Problem requirements - Below are records to retype exactly, except for the pictures.

Task data -
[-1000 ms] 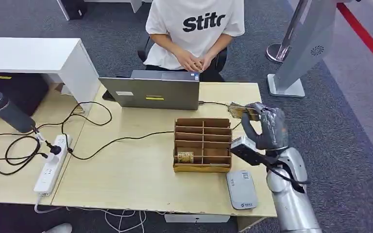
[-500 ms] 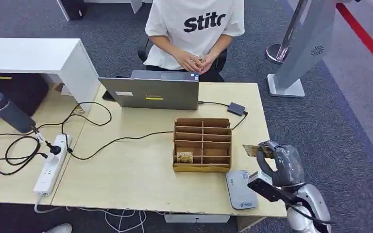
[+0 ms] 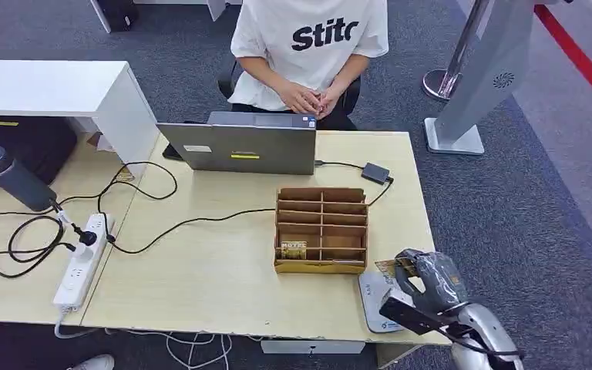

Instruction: Pass the card to the sensor for recognition and then transmit it.

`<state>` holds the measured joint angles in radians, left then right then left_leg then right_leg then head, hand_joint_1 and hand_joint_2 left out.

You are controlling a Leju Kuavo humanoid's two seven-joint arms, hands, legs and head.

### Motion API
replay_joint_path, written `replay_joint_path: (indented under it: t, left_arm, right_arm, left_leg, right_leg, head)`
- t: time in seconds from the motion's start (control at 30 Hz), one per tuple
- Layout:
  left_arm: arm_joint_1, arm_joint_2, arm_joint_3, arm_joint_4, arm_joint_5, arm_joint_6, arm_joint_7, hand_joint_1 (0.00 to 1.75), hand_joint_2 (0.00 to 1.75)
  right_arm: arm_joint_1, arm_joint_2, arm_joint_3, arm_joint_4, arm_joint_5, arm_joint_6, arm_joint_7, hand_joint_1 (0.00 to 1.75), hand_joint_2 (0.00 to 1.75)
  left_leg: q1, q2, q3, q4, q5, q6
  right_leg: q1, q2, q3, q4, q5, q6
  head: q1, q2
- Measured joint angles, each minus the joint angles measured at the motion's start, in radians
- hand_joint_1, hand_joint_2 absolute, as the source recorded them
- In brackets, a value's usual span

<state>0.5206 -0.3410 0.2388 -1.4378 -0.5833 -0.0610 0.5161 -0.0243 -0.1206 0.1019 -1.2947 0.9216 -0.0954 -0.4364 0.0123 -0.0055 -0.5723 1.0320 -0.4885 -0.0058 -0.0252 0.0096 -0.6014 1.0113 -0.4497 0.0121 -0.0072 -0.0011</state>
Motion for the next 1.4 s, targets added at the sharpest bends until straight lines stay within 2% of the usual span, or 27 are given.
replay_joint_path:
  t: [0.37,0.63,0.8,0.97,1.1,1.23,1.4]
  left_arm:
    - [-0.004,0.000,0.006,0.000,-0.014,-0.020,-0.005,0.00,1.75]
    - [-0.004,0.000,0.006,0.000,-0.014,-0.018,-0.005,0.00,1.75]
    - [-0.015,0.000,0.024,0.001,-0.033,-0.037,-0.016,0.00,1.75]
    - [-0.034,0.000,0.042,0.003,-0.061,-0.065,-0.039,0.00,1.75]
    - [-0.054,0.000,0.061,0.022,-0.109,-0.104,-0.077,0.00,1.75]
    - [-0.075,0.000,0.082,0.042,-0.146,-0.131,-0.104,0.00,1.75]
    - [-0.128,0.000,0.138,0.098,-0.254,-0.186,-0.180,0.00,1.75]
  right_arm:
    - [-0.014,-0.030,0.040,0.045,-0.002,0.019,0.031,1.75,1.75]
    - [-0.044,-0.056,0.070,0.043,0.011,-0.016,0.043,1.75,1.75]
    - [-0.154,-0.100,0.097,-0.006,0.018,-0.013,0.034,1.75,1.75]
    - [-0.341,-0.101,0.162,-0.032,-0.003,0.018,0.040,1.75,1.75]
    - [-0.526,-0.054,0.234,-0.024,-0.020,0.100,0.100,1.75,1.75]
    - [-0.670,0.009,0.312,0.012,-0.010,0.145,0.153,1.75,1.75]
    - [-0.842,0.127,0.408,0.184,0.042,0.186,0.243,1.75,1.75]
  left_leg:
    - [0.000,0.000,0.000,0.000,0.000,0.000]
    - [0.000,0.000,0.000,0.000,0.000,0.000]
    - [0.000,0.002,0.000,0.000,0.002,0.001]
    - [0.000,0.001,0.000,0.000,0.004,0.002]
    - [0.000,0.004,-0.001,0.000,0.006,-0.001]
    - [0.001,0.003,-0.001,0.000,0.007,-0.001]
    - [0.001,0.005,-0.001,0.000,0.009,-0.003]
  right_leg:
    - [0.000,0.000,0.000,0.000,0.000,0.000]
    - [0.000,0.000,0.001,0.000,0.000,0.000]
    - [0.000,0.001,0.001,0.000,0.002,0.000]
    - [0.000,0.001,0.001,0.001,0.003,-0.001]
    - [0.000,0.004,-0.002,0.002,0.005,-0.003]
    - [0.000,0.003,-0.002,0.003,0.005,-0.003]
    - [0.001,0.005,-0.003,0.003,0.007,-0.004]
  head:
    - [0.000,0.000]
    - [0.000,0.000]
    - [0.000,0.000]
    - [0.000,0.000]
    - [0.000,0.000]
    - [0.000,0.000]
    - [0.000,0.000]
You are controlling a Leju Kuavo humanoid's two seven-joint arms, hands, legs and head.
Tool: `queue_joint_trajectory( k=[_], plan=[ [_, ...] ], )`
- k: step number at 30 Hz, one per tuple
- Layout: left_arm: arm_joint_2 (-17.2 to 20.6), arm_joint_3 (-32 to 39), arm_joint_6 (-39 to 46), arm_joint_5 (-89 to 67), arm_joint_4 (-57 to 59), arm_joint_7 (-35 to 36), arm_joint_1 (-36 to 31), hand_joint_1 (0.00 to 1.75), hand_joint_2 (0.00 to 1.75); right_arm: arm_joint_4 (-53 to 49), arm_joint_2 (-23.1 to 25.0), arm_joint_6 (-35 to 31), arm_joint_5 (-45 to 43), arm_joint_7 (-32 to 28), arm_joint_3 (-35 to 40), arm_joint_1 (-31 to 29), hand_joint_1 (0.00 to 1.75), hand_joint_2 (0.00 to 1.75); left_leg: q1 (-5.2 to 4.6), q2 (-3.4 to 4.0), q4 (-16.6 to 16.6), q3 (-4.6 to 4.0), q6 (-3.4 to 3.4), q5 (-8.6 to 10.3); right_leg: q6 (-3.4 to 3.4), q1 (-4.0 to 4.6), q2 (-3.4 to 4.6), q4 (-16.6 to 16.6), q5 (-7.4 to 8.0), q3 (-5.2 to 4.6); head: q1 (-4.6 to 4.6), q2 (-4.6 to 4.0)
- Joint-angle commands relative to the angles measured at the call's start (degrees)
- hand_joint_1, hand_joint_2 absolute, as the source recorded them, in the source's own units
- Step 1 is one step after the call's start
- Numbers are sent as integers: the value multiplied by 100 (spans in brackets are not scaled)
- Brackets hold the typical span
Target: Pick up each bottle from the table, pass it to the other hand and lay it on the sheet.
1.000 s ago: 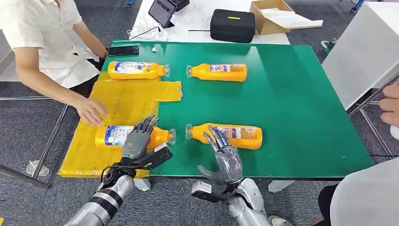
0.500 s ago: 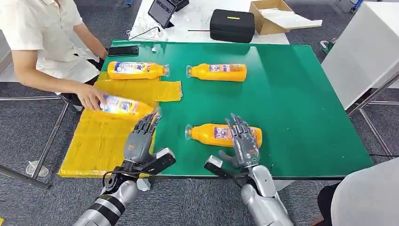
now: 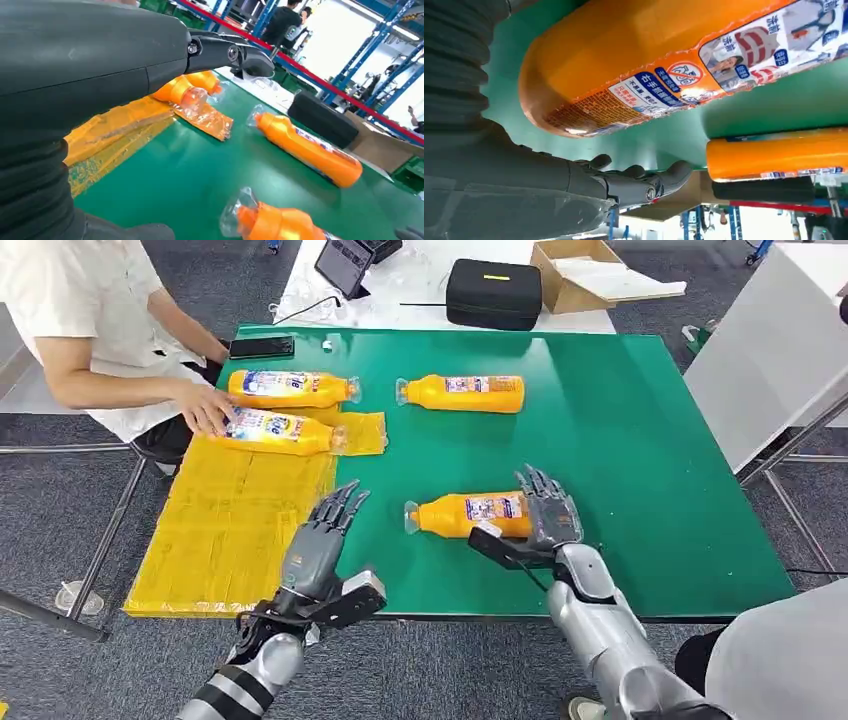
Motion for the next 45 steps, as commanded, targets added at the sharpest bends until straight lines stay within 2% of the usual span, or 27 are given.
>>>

Written response -
[-1000 ms] 
[-500 ms] 
[+0 ms] 

Instruction: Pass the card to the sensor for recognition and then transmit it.

`<state>` holds the measured joint angles in radians, left then right then left_leg then right_leg then head, hand_joint_1 and hand_joint_2 left out.

You are controlling a Leju Kuavo humanoid's two seven-joint arms, hands, legs and head.

### Motion API
replay_joint_path, written `replay_joint_path: (indented under it: t, left_arm, right_arm, left_leg, right_leg, head)`
- t: time in seconds from the motion's start (control at 30 Hz), one per tuple
- Layout:
  left_arm: arm_joint_1, arm_joint_2, arm_joint_3, arm_joint_4, arm_joint_5, arm_joint_6, arm_joint_7, hand_joint_1 (0.00 to 1.75), hand_joint_2 (0.00 to 1.75)
  right_arm: arm_joint_1, arm_joint_2, arm_joint_3, arm_joint_4, arm_joint_5, arm_joint_6, arm_joint_7, hand_joint_1 (0.00 to 1.75), hand_joint_2 (0.00 to 1.75)
  left_leg: q1, q2, q3, q4, q5, q6
  right_leg: q1, q2, q3, q4, q5, q6
  head: q1, q2
- Measured joint angles, each minus the joint angles measured at the motion's start, in radians
- hand_joint_1, hand_joint_2 absolute, as the source recorded them
- In brackets, a value's usual span

<state>0.5206 -0.3410 0.2388 -1.4378 -0.5833 -0.0610 0.5161 -0.0243 -0.1206 0.1019 -1.2947 0.9216 -0.0954 -0.4364 0.0123 -0.0055 -0.5723 1.0320 -0.4885 -0.0058 -0.0252 0.0096 -0.6014 1.0113 -0.4497 0.0121 -0.0072 -0.0011</state>
Motion for the next 1.4 s, targets added at the sharpest bends until straight lines stay within 2% of the usual span, or 27 are given.
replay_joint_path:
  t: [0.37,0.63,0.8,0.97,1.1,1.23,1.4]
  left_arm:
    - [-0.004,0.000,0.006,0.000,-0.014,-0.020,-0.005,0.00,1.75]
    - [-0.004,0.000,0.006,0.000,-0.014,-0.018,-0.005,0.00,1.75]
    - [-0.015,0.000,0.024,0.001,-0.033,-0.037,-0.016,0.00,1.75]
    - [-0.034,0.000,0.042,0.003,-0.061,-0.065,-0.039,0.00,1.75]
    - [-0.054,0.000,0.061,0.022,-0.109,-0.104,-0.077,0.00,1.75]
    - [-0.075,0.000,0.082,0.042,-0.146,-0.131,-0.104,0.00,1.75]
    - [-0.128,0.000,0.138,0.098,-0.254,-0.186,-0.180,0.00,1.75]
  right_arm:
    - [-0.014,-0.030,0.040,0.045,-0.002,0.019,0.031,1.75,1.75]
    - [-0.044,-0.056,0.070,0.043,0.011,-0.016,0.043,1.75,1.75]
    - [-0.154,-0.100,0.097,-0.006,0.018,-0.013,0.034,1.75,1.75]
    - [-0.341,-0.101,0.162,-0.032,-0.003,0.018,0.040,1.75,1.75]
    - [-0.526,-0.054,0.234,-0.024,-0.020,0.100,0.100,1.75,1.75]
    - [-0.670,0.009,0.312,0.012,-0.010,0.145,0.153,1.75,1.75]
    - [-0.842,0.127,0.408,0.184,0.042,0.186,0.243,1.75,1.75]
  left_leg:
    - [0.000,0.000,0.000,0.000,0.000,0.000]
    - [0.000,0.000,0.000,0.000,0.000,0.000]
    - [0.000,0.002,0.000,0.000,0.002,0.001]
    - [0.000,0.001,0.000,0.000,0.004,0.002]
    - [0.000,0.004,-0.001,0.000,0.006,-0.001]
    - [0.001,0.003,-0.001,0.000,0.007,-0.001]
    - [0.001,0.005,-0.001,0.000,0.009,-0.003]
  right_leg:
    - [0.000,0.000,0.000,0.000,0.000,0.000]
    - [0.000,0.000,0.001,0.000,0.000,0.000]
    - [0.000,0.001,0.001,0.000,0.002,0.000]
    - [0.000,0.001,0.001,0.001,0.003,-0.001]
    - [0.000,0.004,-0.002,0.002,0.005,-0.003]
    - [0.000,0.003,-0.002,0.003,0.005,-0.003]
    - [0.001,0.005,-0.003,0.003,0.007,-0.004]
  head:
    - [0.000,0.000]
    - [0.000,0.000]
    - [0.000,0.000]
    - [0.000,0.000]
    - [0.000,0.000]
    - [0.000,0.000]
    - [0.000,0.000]
You are controlling a Leju Kuavo humanoid's two seven-joint arms, hands, legs and head.
Tool: `queue_joint_trajectory( k=[_], plan=[ [_, ...] ], )`
- k: step number at 30 Hz, one per tuple
- Layout: left_arm: arm_joint_2 (-17.2 to 20.6), arm_joint_3 (-32 to 39), arm_joint_6 (-39 to 46), arm_joint_5 (-89 to 67), arm_joint_4 (-57 to 59), arm_joint_7 (-35 to 36), arm_joint_1 (-36 to 31), hand_joint_1 (0.00 to 1.75), hand_joint_2 (0.00 to 1.75); right_arm: arm_joint_4 (-53 to 49), arm_joint_2 (-23.1 to 25.0), arm_joint_6 (-35 to 31), arm_joint_5 (-45 to 43), arm_joint_7 (-32 to 28), arm_joint_3 (-35 to 40), arm_joint_1 (-31 to 29), hand_joint_1 (0.00 to 1.75), hand_joint_2 (0.00 to 1.75); left_leg: q1 (-5.2 to 4.6), q2 (-3.4 to 4.0), q4 (-16.6 to 16.6), q3 (-4.6 to 4.0), q6 (-3.4 to 3.4), q5 (-8.6 to 10.3); right_leg: q6 (-3.4 to 3.4), q1 (-4.0 to 4.6), q2 (-3.4 to 4.6), q4 (-16.6 to 16.6), q5 (-7.4 to 8.0), q3 (-5.2 to 4.6); head: q1 (-4.6 to 4.6), q2 (-4.6 to 4.0)
- Joint-angle commands relative to the angles measured at the call's start (degrees)
- hand_joint_1, hand_joint_2 absolute, as the source recorded them, in the source's own units
- Step 1 is one step after the call's start
- Numbers are sent as integers: the value multiplied by 100 (spans in brackets are not scaled)
- Brackets hold the typical span
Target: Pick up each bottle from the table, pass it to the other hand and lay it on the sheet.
1.000 s ago: 
0.500 s ago: 
now: 
Motion for the next 45 steps, as commanded, targets added at the sharpest bends until straight lines stay within 2% of the usual span, or 27 are given.
>>>

Apart from this answer, nothing more is required.